8.3 The customer is asked to complain about delivered goods with obvious transport damages to the deliverer and to inform the seller about it. If the customer does not comply with this, this has no effect on his legal or contractual claims for defects.
9) Redemption of promotion vouchers
9.1 Vouchers which are issued free of charge by the Seller within the scope of advertising campaigns with a certain period of validity and which cannot be purchased by the Customer (hereinafter “campaign vouchers”) can only be redeemed in the Seller’s online shop and only within the specified period.
9.2 Promotional vouchers can only be redeemed by consumers.
9.3 Individual products may be excluded from the voucher promotion if a corresponding restriction results from the content of the promotion voucher.
9.4 Promotional vouchers can only be redeemed before the order process is completed.

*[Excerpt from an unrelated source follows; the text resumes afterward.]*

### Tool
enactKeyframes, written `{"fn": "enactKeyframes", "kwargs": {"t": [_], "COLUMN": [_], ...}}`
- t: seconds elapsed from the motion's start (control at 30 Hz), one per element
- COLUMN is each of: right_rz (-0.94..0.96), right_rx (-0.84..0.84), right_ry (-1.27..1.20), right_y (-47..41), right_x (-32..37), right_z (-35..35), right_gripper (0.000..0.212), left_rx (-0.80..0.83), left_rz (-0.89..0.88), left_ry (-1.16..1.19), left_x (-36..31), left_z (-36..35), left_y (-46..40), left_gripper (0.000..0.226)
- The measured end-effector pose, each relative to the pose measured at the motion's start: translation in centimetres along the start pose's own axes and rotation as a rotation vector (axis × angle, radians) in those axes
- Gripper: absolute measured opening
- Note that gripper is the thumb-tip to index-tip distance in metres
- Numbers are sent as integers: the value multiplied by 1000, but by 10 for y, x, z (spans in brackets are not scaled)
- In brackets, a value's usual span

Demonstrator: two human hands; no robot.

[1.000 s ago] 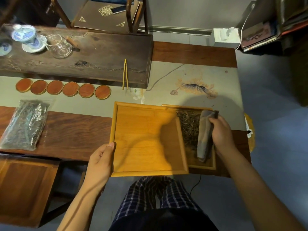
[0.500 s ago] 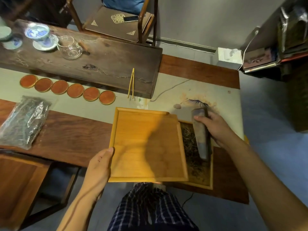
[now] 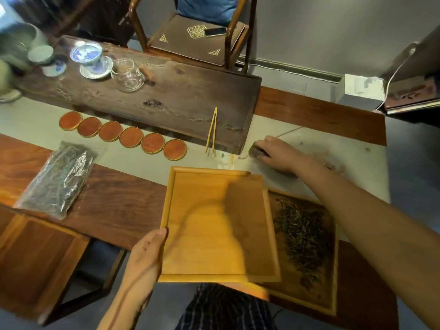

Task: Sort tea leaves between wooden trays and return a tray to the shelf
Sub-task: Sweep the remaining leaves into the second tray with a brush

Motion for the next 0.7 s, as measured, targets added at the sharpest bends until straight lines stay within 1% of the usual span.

Subsequent charging is not possible.
9.5 Only one promotion voucher can be redeemed per order.
9.6 The value of the goods must be at least the amount of the promotion voucher. Any remaining credit will not be refunded by the seller.

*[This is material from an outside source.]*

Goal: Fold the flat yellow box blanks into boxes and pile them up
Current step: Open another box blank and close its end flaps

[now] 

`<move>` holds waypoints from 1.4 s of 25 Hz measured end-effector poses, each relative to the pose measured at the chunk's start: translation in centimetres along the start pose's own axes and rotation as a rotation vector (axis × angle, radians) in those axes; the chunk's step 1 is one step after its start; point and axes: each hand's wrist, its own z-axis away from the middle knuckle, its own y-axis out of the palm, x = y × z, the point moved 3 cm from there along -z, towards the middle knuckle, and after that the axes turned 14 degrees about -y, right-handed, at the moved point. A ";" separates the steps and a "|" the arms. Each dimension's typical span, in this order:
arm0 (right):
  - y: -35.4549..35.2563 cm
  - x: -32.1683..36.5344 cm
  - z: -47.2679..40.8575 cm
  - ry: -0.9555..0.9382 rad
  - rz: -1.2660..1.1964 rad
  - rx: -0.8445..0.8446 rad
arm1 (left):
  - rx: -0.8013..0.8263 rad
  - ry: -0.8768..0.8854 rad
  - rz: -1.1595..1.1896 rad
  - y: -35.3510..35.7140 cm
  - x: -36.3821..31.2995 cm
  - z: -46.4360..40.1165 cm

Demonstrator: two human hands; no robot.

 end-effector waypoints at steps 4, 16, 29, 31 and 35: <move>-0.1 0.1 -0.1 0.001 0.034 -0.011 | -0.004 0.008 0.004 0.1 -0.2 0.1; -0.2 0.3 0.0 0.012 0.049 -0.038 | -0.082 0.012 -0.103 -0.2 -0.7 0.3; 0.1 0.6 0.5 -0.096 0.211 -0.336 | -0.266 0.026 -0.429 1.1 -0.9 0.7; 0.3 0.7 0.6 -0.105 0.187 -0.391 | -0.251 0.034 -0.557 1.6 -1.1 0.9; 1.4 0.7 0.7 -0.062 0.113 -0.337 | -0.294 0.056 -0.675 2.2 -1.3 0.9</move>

9.7 If the value of the promotion voucher is not sufficient to cover the order, one of the other payment methods offered by the seller can be chosen to settle the difference.
9.8 The credit balance of a promotion voucher is neither paid out in cash nor does it bear interest.
9.9 The promotion voucher will not be refunded if the customer returns the goods paid for in full or in part with the promotion voucher within the scope of his statutory right of revocation.
9.10 The promotion voucher is transferable. The seller can make payment with discharging effect to the respective owner who redeems the promotion voucher in the seller’s online shop. This does not apply if the seller has knowledge or grossly negligent ignorance of the non-authorization, legal incapacity or lack of authorization to represent the respective owner.
10) Redeeming gift vouchers
10.1 Vouchers that can be purchased via the Seller’s online shop (hereinafter “gift vouchers”) can only be redeemed in the Seller’s online shop, unless otherwise stated in the voucher.
10.2 Gift vouchers and remaining credit balances of gift vouchers can be redeemed until the end of the third year following the year of the voucher purchase. Remaining credit balances are credited to the customer until the expiry date.
10.3 Gift vouchers can only be redeemed before the order process is completed. Subsequent charging is not possible.
10.4 Only one gift voucher can be redeemed per order.
10.5 Gift Certificates can only be used for the purchase of goods and not for the purchase of additional Gift Certificates.
10.6 If the value of the Gift Certificate is not sufficient to cover the order, one of the other payment methods offered by the Seller may be chosen to settle the difference.
10.7 The credit balance of a gift voucher is neither paid out in cash nor does it bear interest.
10.8 The gift voucher is only intended for use by the person named on it. A transfer of the gift voucher to third parties is excluded. The Seller is entitled, but not obliged, to check the material eligibility of the respective gift certificate holder.
11) Applicable law
All legal relations between the parties shall be governed by the law of the Federal Republic of Germany to the exclusion of the laws on the international purchase of movable goods. In the case of consumers, this choice of law shall only apply insofar as the protection granted by mandatory provisions of the law of the state in which the consumer has his habitual residence is not withdrawn.
12) Alternative dispute resolution
12.1 The EU Commission provides a platform for online dispute resolution on the Internet under the following link: https://ec.europa.eu/consumers/odr
This platform serves as a contact point for out-of-court settlement of disputes arising from online purchase or service contracts in which a consumer is involved.
12.2 The seller is neither obliged nor willing to participate in dispute resolution proceedings before a consumer arbitration board.